A caixa parecia pulsar com energia própria. Não havia nada sobrenatural nela — mas o que representava era mais assustador do que qualquer fantasma. Luna sentiu Elias segurar seu braço com tanta força que suas unhas finas quase marcaram sua pele. O menino tremia, respirava rápido demais, seu peito subindo e descendo em espasmo silencioso.

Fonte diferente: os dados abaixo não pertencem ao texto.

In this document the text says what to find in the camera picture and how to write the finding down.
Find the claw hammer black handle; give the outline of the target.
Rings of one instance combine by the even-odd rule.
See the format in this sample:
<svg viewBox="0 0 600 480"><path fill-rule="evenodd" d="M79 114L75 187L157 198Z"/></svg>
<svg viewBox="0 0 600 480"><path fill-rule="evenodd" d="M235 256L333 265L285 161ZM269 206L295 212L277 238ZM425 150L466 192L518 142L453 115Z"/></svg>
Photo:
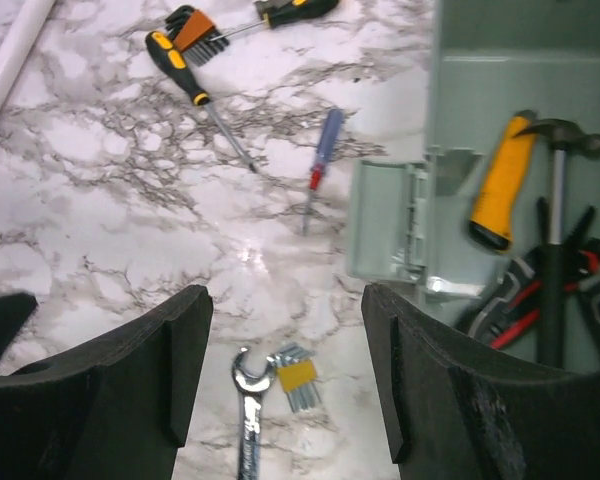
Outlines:
<svg viewBox="0 0 600 480"><path fill-rule="evenodd" d="M571 154L588 159L600 158L600 134L586 133L575 122L556 118L537 119L519 134L544 137L553 155L547 236L542 241L543 290L536 361L560 369L563 367L565 337L566 250L563 245L563 217L567 160Z"/></svg>

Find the small red blue screwdriver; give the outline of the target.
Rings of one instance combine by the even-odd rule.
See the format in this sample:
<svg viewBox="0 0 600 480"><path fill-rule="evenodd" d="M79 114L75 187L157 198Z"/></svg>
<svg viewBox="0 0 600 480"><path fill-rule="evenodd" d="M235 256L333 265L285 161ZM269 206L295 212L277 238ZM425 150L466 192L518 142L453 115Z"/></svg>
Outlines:
<svg viewBox="0 0 600 480"><path fill-rule="evenodd" d="M316 197L318 187L326 175L328 165L331 162L335 144L343 124L343 119L343 112L337 108L333 108L328 112L323 124L310 171L311 175L307 190L308 195L302 217L302 235L308 233L312 203Z"/></svg>

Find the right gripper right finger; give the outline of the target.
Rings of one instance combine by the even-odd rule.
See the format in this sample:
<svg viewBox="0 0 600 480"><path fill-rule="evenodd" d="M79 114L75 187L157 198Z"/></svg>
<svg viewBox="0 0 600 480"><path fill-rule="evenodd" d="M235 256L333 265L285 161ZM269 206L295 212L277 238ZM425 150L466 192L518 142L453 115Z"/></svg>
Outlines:
<svg viewBox="0 0 600 480"><path fill-rule="evenodd" d="M600 479L600 370L493 350L381 284L361 311L402 478Z"/></svg>

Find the yellow handle tool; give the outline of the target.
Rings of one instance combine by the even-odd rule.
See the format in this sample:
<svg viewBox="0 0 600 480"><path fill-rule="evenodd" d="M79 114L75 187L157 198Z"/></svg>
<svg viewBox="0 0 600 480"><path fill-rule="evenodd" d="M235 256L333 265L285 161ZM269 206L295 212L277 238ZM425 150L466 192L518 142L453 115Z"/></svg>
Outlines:
<svg viewBox="0 0 600 480"><path fill-rule="evenodd" d="M491 156L468 223L469 236L496 252L512 244L512 213L531 161L535 134L519 133L537 119L533 110L516 112Z"/></svg>

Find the red black utility knife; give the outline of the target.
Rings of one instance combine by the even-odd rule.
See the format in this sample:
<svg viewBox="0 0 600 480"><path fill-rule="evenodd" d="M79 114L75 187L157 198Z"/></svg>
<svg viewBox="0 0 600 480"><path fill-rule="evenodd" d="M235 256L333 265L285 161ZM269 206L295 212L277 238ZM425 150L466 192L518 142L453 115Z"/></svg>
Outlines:
<svg viewBox="0 0 600 480"><path fill-rule="evenodd" d="M534 280L517 293L513 300L491 322L486 343L501 350L521 338L538 320L543 282Z"/></svg>

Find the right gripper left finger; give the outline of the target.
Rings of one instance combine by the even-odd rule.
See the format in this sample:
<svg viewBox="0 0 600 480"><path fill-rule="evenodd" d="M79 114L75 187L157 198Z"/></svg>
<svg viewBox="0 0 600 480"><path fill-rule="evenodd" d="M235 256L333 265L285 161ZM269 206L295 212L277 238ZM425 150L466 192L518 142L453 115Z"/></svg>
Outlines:
<svg viewBox="0 0 600 480"><path fill-rule="evenodd" d="M141 317L0 375L0 479L168 479L213 314L191 285Z"/></svg>

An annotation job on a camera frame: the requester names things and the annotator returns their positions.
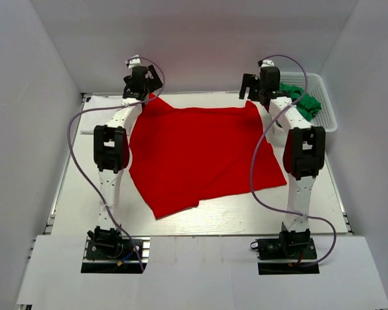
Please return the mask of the red t shirt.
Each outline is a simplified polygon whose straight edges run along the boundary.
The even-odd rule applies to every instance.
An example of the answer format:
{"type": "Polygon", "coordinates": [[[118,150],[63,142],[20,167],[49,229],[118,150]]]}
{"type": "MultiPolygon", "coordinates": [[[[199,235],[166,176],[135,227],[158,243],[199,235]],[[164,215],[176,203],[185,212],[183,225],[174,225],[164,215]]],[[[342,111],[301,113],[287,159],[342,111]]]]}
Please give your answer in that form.
{"type": "Polygon", "coordinates": [[[175,108],[154,98],[138,116],[129,146],[130,175],[157,219],[202,200],[286,185],[251,101],[175,108]]]}

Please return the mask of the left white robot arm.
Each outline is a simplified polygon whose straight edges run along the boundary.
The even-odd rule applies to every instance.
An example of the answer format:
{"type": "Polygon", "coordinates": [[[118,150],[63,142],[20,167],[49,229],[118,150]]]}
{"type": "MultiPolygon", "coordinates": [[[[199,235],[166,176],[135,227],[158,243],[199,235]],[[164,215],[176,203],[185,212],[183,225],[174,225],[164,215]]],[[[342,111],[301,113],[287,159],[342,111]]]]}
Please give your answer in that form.
{"type": "Polygon", "coordinates": [[[117,111],[93,132],[93,159],[99,176],[100,224],[103,229],[122,233],[114,218],[119,204],[120,184],[131,161],[128,133],[130,126],[149,102],[149,96],[162,90],[164,82],[154,65],[130,65],[131,73],[124,77],[125,88],[117,111]]]}

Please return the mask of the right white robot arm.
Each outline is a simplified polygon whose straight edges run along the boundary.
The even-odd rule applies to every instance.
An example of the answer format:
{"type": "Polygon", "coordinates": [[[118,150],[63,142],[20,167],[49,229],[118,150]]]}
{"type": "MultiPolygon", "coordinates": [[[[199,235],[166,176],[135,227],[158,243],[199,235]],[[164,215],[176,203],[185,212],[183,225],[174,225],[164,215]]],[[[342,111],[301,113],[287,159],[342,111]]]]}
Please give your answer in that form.
{"type": "Polygon", "coordinates": [[[281,73],[273,61],[259,62],[260,73],[244,74],[239,97],[258,101],[286,134],[283,167],[288,174],[288,204],[279,233],[280,252],[295,257],[310,242],[311,192],[325,163],[325,129],[313,126],[280,89],[281,73]]]}

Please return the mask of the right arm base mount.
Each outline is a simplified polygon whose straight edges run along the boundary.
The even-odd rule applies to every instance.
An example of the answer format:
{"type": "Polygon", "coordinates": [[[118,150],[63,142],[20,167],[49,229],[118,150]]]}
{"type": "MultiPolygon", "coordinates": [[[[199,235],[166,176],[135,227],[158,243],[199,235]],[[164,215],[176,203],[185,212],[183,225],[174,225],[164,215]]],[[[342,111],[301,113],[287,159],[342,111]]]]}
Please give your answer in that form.
{"type": "Polygon", "coordinates": [[[312,238],[306,245],[284,250],[279,238],[260,238],[251,242],[250,249],[257,253],[258,274],[301,275],[319,274],[319,265],[311,265],[318,258],[312,238]]]}

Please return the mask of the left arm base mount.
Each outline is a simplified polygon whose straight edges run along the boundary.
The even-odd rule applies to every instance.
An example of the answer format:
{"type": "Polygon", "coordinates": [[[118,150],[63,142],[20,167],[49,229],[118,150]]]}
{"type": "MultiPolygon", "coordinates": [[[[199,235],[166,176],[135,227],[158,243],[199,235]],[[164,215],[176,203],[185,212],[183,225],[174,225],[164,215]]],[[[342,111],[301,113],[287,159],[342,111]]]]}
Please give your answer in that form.
{"type": "Polygon", "coordinates": [[[85,243],[82,274],[142,274],[138,255],[143,268],[146,268],[149,259],[150,238],[134,239],[135,246],[127,239],[116,247],[97,245],[90,238],[85,243]]]}

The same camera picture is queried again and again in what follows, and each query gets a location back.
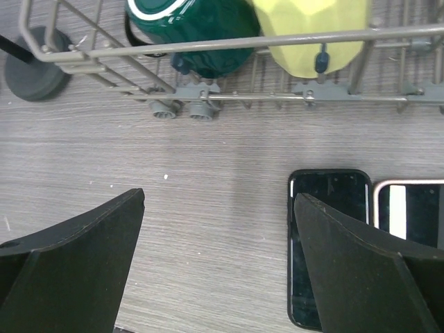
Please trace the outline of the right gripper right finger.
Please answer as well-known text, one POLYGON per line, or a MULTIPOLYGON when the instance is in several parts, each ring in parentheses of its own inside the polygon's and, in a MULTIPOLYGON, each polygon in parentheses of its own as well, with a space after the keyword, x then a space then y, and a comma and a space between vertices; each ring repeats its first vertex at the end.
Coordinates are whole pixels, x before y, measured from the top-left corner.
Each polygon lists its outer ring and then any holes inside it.
POLYGON ((323 332, 442 332, 443 251, 298 194, 296 222, 323 332))

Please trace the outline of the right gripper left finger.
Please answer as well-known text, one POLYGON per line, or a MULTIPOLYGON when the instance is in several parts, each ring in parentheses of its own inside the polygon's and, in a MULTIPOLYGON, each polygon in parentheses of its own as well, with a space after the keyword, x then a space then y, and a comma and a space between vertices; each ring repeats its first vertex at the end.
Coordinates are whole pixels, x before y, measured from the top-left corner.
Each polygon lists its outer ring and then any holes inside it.
POLYGON ((1 245, 2 332, 113 332, 144 216, 130 189, 1 245))

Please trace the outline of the pink case phone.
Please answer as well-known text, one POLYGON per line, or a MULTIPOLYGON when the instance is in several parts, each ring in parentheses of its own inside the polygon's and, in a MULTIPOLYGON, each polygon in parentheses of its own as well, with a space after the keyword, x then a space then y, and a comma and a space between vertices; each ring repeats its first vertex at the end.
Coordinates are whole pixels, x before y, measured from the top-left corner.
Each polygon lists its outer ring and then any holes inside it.
POLYGON ((373 225, 397 238, 443 249, 443 180, 385 180, 373 190, 373 225))

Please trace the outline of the black case phone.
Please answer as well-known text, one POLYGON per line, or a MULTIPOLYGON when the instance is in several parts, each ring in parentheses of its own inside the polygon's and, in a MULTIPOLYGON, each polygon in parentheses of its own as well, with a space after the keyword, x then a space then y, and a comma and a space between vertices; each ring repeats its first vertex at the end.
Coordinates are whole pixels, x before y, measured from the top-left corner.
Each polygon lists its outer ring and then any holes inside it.
POLYGON ((316 303, 307 271, 294 212, 299 193, 309 194, 330 207, 366 224, 373 223, 372 182, 357 169, 301 169, 288 182, 287 314, 296 326, 321 331, 316 303))

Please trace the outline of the black round phone stand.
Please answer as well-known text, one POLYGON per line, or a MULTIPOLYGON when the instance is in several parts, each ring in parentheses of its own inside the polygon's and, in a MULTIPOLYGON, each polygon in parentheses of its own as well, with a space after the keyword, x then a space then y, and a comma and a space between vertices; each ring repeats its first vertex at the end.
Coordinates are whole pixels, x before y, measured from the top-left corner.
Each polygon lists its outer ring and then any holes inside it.
POLYGON ((29 102, 47 101, 59 95, 71 80, 59 66, 38 60, 22 36, 14 42, 1 36, 1 50, 7 53, 6 85, 18 98, 29 102))

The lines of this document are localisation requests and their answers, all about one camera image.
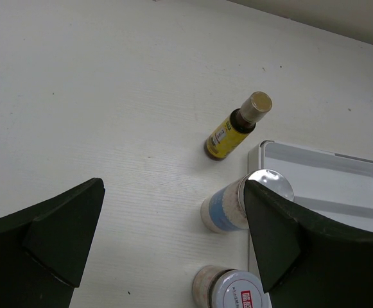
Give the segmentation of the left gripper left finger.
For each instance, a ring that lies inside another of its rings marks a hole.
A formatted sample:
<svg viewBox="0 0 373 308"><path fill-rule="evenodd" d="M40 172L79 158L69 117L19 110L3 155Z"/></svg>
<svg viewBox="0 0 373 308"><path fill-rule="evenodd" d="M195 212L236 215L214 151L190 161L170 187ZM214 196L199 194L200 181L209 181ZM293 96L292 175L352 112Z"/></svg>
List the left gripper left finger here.
<svg viewBox="0 0 373 308"><path fill-rule="evenodd" d="M0 218L0 307L69 307L105 196L92 178Z"/></svg>

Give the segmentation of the blue label shaker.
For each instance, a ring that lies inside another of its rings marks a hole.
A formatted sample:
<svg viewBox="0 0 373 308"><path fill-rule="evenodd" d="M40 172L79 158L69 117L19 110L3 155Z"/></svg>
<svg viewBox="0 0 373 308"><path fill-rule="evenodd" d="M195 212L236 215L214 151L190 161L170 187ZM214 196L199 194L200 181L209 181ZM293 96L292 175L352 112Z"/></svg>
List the blue label shaker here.
<svg viewBox="0 0 373 308"><path fill-rule="evenodd" d="M227 233L248 229L244 188L249 180L259 182L287 200L294 200L291 184L279 172L272 169L251 172L203 201L200 216L203 224L209 230L216 233Z"/></svg>

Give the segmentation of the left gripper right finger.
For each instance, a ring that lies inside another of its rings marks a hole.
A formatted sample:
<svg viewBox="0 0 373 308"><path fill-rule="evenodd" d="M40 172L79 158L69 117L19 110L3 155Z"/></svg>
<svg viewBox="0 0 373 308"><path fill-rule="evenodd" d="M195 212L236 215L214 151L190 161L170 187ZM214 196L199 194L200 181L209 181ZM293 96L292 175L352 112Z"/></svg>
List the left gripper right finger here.
<svg viewBox="0 0 373 308"><path fill-rule="evenodd" d="M248 225L273 307L373 307L373 232L245 184Z"/></svg>

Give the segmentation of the white lid jar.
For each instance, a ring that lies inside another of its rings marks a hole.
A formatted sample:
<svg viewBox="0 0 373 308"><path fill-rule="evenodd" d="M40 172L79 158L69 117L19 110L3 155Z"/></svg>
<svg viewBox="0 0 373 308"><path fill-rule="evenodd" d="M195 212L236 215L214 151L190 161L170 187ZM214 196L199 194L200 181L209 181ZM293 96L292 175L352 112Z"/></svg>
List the white lid jar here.
<svg viewBox="0 0 373 308"><path fill-rule="evenodd" d="M253 273L222 266L204 266L192 284L192 296L198 307L244 308L269 307L260 279Z"/></svg>

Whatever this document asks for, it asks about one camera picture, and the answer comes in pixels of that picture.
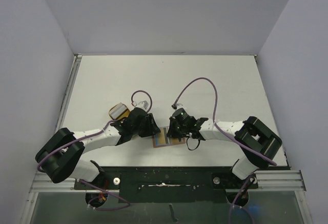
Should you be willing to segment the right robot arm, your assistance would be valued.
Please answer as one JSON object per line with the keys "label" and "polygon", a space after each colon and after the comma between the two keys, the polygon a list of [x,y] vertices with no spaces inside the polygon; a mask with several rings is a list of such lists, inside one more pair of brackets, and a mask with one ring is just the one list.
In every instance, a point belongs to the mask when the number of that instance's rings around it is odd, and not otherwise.
{"label": "right robot arm", "polygon": [[244,156],[236,161],[228,175],[230,185],[236,188],[241,187],[256,170],[275,166],[273,159],[282,146],[280,137],[257,117],[234,122],[206,117],[196,119],[184,108],[177,109],[170,117],[167,136],[198,141],[230,140],[239,145]]}

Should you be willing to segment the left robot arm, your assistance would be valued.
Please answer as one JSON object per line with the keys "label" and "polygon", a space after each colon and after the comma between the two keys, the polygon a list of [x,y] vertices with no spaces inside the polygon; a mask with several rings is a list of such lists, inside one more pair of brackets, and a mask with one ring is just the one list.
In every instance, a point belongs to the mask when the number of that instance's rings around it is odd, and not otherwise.
{"label": "left robot arm", "polygon": [[95,161],[83,160],[84,153],[119,146],[135,136],[144,138],[159,133],[153,114],[140,107],[127,117],[107,122],[101,129],[72,132],[61,128],[36,154],[37,170],[46,173],[55,184],[74,178],[97,189],[104,184],[104,171]]}

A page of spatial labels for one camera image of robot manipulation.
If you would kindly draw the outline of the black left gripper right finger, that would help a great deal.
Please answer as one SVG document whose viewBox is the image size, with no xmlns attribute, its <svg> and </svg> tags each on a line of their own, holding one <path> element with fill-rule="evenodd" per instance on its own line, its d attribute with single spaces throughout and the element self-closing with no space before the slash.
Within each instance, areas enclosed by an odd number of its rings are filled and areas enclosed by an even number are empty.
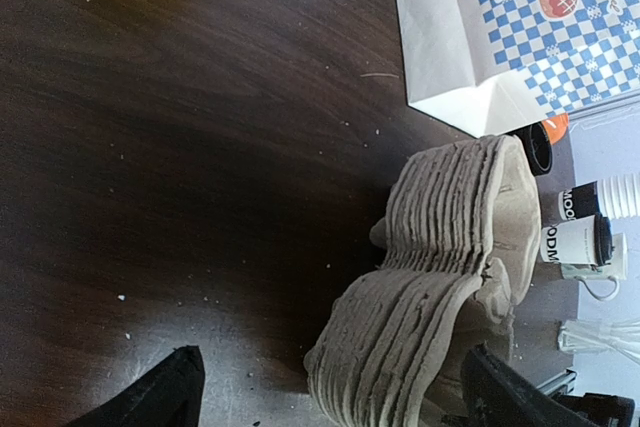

Adrian permaneceu ajoelhado, as mãos firmes, mas o rosto… era outro. Não o bilionário implacável, não o CEO calculado, não o homem que coordenava o mundo inteiro com um levantar de sobrancelha. Era um homem que tinha acabado de encontrar uma peça de um quebra-cabeça que vinha tentando montar desde o dia em que sua esposa morreu.

— Tem mais coisas — disse Adrian, com a voz rouca.

Ele tirou o lenço dobrado. Era branco, com bordas rendadas, e o nome “MARIE VALMONT” bordado em azul-claro, elegante. Luna sentiu um arrepio percorre-lhe o corpo quando tocou no ar frio que saiu da caixa.

— Isso estava enterrado? — perguntou Luna, chocada.